[inductor] verify determinism with inductor benchmark script #164904

shunting314 · 2025-10-08T00:43:50Z

Stack from ghstack (oldest at bottom):

Verify the deterministic mode with torch.compile benchmark scripts.

Here is what my testing script does (pasted in the end):

run a model in default mode, save it's result
run the model again in default mode, but distort the benchmarking results. Compare it with the saved result.
Do the above again in deterministic mode.

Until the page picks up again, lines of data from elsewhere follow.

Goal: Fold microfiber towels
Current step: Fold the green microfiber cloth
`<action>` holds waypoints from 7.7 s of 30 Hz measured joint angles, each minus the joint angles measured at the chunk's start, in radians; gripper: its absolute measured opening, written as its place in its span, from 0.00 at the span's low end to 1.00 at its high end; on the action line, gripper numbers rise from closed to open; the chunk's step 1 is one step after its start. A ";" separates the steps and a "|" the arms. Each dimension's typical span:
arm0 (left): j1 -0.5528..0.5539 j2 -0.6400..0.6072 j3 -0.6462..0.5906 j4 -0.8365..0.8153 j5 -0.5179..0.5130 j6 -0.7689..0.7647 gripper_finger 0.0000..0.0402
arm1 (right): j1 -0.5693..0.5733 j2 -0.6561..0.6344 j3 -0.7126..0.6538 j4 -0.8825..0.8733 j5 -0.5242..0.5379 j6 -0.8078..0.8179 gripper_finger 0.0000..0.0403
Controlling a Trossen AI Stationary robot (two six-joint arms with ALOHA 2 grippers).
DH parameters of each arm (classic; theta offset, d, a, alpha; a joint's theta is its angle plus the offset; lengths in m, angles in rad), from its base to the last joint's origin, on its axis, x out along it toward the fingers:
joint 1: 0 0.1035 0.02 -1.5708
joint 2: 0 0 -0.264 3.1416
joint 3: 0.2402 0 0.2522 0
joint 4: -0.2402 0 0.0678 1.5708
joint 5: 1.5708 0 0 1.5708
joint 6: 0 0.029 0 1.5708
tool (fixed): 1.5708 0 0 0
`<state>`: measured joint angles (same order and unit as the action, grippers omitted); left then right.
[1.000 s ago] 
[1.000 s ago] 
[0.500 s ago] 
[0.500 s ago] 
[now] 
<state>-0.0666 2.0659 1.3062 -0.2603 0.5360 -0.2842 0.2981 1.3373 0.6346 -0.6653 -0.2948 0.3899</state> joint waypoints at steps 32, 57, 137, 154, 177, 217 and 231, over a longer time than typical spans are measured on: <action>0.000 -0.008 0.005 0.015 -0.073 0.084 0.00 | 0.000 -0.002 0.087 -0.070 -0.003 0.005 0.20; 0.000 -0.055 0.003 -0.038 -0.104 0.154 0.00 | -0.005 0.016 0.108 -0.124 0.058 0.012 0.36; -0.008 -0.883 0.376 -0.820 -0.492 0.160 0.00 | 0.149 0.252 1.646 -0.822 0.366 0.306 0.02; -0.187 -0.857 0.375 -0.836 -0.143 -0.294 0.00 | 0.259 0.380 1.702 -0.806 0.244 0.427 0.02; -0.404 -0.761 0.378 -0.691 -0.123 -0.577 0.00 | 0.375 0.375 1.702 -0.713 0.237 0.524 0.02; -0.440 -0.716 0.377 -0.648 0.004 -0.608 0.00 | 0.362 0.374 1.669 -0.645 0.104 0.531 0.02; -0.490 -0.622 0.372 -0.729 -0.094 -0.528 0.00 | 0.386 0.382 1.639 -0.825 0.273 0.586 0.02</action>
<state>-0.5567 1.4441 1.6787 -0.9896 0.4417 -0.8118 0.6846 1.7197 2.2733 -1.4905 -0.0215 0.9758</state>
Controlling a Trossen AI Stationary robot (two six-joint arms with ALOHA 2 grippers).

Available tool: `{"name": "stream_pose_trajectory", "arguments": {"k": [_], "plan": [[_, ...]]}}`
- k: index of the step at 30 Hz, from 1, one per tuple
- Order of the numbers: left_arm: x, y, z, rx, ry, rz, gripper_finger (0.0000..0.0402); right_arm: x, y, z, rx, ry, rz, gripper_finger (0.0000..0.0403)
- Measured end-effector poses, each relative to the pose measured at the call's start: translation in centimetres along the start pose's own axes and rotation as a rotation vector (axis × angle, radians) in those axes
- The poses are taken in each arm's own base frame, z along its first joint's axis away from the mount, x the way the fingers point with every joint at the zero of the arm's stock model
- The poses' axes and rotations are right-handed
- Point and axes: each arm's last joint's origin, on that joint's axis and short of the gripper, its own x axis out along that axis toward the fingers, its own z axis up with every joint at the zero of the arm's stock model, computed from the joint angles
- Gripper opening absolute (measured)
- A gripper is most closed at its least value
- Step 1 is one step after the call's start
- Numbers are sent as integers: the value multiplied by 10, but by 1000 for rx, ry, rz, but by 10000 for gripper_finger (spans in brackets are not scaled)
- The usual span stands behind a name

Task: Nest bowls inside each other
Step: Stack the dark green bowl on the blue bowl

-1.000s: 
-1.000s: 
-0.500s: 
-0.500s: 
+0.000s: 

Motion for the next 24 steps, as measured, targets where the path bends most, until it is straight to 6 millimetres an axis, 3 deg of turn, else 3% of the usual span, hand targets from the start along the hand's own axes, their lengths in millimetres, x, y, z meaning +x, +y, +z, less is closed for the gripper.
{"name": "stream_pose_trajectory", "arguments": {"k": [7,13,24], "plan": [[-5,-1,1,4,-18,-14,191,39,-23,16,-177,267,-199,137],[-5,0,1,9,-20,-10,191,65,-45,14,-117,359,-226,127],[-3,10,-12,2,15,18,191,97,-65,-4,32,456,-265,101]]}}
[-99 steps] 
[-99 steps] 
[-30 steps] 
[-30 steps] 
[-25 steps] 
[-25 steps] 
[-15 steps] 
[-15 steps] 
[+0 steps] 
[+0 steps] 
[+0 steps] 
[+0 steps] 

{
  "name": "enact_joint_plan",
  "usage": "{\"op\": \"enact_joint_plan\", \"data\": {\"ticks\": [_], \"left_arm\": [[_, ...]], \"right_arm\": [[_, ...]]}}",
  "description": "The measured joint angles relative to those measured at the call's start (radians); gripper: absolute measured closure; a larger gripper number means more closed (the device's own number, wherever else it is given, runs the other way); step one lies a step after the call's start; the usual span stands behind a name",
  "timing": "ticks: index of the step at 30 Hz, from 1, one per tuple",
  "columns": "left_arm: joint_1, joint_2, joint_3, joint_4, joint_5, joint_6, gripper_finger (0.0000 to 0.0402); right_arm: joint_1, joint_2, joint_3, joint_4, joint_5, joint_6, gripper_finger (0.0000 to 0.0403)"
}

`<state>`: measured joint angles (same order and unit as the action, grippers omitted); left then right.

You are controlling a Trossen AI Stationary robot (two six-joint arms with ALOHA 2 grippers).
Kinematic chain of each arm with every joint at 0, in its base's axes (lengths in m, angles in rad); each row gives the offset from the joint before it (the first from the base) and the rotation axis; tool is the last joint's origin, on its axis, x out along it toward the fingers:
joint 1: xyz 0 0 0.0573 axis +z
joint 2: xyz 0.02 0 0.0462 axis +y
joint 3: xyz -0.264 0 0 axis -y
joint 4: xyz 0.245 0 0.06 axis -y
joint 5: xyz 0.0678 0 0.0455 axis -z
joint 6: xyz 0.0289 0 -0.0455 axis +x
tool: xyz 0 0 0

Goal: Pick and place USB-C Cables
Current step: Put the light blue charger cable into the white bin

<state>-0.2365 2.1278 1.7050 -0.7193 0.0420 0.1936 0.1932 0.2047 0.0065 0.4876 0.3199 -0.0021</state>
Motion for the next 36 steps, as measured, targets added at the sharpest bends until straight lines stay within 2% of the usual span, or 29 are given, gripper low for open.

I tried to test a few modes

BertForMaskedLM and GoogleFnet: I can repro the numeric change by distorting the benchnmark result in the default mode. The non-determinism is gone in the deterministic mode
DistillGPT2: I can not repro the numeric change by distorting the benchmarking result in the default mode. It does not surprise me much. Reduction order change does not always cause numeric change.

model=GoogleFnet

export TORCHINDUCTOR_WRITE_ARE_DETERMINISTIC_ALGORITHMS_ENABLED=0
export TORCHINDUCTOR_FORCE_DISABLE_CACHES=1  # disable autotune cache
export TORCHINDUCTOR_FX_GRAPH_REMOTE_CACHE=0
export TORCHINDUCTOR_FX_GRAPH_CACHE=0
export TORCHINDUCTOR_CACHE_DIR=/tmp/torchinductor_shunting/
export TORCHINDUCTOR_BENCHMARK_KERNEL=1
export TORCHINDUCTOR_UNIQUE_KERNEL_NAMES=1
export INDUCTOR_TEST_DISABLE_FRESH_CACHE=1


# Non deterministic mode
# --float32 rather than --amp to make it easier to repro non-deterministic
echo "Save results for non-deterministic mode"
python benchmarks/dynamo/huggingface.py --backend inductor --float32 --accuracy --only $model --training --disable-cudagraphs --save-model-outputs-to=/tmp/saved-non-deterministic.pkl

echo "Compare results with distorted benchmarking in non-deterministic mode"
TORCHINDUCTOR_DISTORT_BENCHMARKING_RESULT=inverse python benchmarks/dynamo/huggingface.py --backend inductor --float32 --accuracy --only $model --training --disable-cudagraphs --compare-model-outputs-with=/tmp/saved-non-deterministic.pkl

echo "Save results for deterministic mode"
TORCHINDUCTOR_DETERMINISTIC=1 python benchmarks/dynamo/huggingface.py --backend inductor --float32 --accuracy --only $model --training --disable-cudagraphs --save-model-outputs-to=/tmp/saved-deterministic.pkl

echo "Compare results with distorted benchmarking in deterministic mode"
TORCHINDUCTOR_DETERMINISTIC=1 TORCHINDUCTOR_DISTORT_BENCHMARKING_RESULT=inverse python benchmarks/dynamo/huggingface.py --backend inductor --float32 --accuracy --only $model --training --disable-cudagraphs --compare-model-outputs-with=/tmp/saved-deterministic.pkl

cc @voznesenskym @penguinwu @EikanWang @jgong5 @Guobing-Chen @XiaobingSuper @zhuhaozhe @blzheng @wenzhe-nrv @jiayisunx @ipiszy @chenyang78 @kadeng @muchulee8 @amjames @chauhang @aakhundov @coconutruben @Lucaskabela

[ghstack-poisoned]

pytorch-bot · 2025-10-08T00:43:53Z

🔗 Helpful Links

🧪 See artifacts and rendered test results at hud.pytorch.org/pr/164904

📄 Preview Python docs built from this PR
📄 Preview C++ docs built from this PR
❓ Need help or want to give feedback on the CI? Visit the bot commands wiki

Note: Links to docs will display an error until the docs builds have been completed.

❗ 1 Active SEVs

There are 1 currently active SEVs. If your PR is affected, please view them below:

Macos CI runners unavailable

❌ 1 New Failure, 1 Pending

As of commit 496659f with merge base 50c338c ():

NEW FAILURE - The following job has failed:

linux-aarch64 / linux-jammy-aarch64-py3.10 / build (gh)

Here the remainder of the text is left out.